### AIM OF THE TASK
Look through the material below and copy every line containing the word "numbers".

BEGIN INFORMATION PROVIDED

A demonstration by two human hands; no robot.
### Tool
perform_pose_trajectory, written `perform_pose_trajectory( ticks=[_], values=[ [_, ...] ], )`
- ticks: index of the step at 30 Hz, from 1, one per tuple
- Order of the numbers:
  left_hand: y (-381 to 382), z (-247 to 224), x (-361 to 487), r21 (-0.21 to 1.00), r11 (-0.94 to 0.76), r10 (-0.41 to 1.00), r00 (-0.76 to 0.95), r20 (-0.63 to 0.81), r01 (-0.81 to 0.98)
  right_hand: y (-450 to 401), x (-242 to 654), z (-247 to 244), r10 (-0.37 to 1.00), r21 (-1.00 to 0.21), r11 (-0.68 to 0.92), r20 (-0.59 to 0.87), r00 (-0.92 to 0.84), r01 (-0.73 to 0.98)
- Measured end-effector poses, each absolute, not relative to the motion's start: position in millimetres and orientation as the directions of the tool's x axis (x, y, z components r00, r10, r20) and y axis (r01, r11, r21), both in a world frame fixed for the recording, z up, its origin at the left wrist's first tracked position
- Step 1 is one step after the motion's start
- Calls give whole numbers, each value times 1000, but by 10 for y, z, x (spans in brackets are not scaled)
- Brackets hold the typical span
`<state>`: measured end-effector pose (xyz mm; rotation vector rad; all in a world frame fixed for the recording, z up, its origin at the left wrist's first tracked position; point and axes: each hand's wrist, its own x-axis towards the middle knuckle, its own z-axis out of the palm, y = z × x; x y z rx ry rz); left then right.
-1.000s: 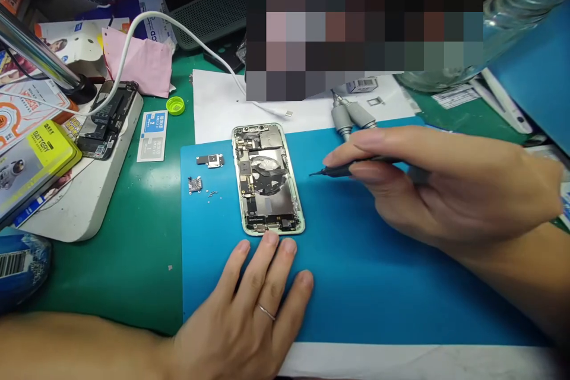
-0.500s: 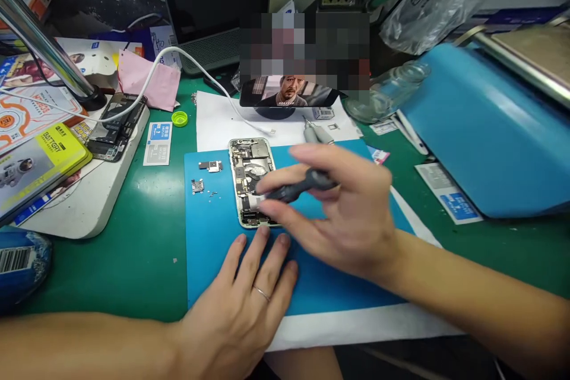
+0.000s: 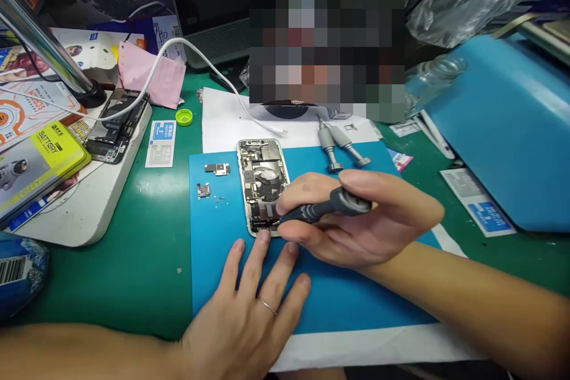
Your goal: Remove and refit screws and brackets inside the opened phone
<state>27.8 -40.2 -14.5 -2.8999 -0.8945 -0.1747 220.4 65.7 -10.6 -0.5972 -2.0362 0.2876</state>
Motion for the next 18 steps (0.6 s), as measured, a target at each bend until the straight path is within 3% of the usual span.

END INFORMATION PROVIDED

### FINAL ANSWER
- Order of the numbers:
- Calls give whole numbers, each value times 1000, but by 10 for y, z, x (spans in brackets are not scaled)

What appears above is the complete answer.